On June 13, 1886, Ludwig II, king of Bavaria, was found dead in Lake Starnberg near Berg Castle. He was 40 years old. The circumstances surrounding Ludwig II's death remain enigmatic to this day. Officially, his death was labeled a drowning (after Ludwig allegedly killed his doctor), but there is at least one witness who stated that there may have been murder, a staged death. With his flamboyant, megalomaniacal personality and his grand palaces for which he relied more on stage designers than architects, Ludwig continues to fascinate to this day. A man with an unconventional mind, a king who cared little or not for affairs of state. A man for whom art was not a luxury but a necessity of life and who enabled Richard Wagner, through generous donations, to complete his Ring des Nibelungen and build the Festspielhaus in Bayreuth (for which eternal thanks)
In addition to his castles that attract many tourists each year (Sloss Neuschwanstein, the largest castle, was opened to visitors just seven weeks after Ludwig's death), Ludwig lives on in films, the most famous being those with Helmut Berger. Berger's role as the Fairy Tale King in Visconti's Ludwig II is perhaps his best.
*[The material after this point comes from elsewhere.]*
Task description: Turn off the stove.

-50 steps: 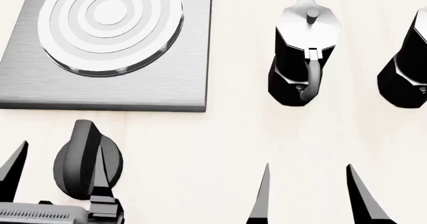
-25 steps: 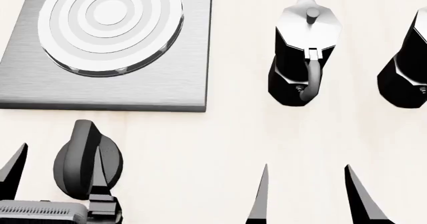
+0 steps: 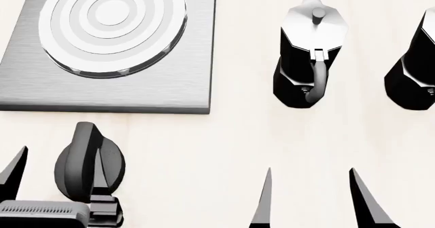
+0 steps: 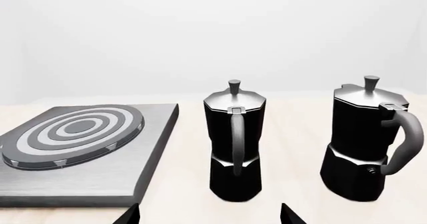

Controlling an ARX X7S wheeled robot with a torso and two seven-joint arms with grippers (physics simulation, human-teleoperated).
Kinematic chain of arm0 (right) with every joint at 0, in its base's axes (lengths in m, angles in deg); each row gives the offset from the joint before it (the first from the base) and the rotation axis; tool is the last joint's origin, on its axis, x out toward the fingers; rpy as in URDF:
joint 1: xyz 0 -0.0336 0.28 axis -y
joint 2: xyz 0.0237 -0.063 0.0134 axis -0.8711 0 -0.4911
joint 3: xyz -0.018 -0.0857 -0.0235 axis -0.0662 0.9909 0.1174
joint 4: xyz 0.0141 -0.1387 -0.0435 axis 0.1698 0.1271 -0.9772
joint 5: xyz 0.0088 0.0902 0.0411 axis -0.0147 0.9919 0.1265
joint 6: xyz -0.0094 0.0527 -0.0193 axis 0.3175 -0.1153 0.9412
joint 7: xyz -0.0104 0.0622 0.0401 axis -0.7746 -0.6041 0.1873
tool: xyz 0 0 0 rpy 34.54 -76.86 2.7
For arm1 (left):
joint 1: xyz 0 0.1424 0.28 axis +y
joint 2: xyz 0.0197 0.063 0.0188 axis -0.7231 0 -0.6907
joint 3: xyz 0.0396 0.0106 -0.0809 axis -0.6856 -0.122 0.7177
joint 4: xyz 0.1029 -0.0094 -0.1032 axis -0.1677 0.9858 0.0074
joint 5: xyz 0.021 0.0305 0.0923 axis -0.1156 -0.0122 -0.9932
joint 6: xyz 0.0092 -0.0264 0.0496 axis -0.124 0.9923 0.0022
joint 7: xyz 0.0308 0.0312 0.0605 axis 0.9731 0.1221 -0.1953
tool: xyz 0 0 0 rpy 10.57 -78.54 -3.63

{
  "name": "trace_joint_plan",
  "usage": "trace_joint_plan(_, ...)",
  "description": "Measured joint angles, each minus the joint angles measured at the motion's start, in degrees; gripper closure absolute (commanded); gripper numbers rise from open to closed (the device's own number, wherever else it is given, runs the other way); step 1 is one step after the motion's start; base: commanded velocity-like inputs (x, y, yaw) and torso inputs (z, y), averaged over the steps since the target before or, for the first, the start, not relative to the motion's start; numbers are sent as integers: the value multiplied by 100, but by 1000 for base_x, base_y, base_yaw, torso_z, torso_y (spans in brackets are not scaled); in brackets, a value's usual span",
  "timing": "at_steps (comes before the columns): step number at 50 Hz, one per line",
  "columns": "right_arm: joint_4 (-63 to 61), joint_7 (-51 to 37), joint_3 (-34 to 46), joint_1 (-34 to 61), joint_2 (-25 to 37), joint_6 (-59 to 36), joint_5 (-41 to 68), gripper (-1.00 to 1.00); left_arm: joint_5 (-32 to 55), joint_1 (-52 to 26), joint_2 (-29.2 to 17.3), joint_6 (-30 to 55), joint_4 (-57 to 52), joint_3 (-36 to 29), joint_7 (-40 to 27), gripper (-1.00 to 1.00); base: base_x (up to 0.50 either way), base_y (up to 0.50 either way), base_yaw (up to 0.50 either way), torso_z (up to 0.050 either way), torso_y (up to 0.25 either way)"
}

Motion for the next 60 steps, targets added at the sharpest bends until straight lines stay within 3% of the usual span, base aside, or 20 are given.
trace_joint_plan(60, 6, -74, 72, 10, 77, 42, 37, -100, 223, 481, -257, -65, -321, 56, -52, -100, 0, 0, 0, 0, 0)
With Berger's portrayal, the development from sensitive young man to paranoid, alienated from everyone is a poignant, compelling watch and an artistic highlight for the actor.
That other film in which Helmut Berger takes on the role of the King of Bavaria, Ludwig 1881, tells the story of Ludwig instructing an actor, Josef Kainz, to go on a trip with him in which Kainz must recite scenes from Schiller's Wilhelm Tell on location. In this traveling private theater, Kainz is for Ludwig besides a man who embodies beauty and art, perhaps even a desired friend, the link between Ludwig and the outside world. "Tell me what you see outside," Ludwig asks Kainz as they sit on a boat, the curtains closed. "Why don't you have the curtains opened then you can see for yourself," the actor replies. Ludwig does not want to see nature himself; he wants to know how an artist sees nature. He considers that more genuine. The actor who tells Ludwig what he sees when he looks outside is the link between man and nature. (Anticipating Mahler who once said to his visitor in the Austrian Alps, "You don't have to look outside, I have captured it in my symphony."). Nature is capricious and indifferent to man. With the image by which it is described, captured, nature is stripped of its whimsicality. By controlling nature, it is completely at the service of man.
When Ludwig looks into a slide viewer at images of the entire world, from Africa to Asia, he comes to the conclusion that he no longer needs to travel. He can stay home from now on and he will. The trip with Josef Kainz would be the last one he would undertake. He would continue to shut himself up in his castles and, above all, in his own head.
Ludwig is a man of privilege. Everyone around him is at his disposal. He is, like a collector, always looking for those stimuli that please and move him. He makes himself increasingly unfit for life, for the outside world. He is spoiled but the development of media, since the late nineteenth century, has now made us all kings in our own kingdom. Ludwig's legacy endures not only in the stone edifices that draw crowds, but in the echoes of his sequestered soul, mirroring our own entrapment within the all-encompassing dominion of screens. As we navigate our augmented and alternative realms, we, too, become modern-day monarchs, ensnared in our palaces of pixels and code.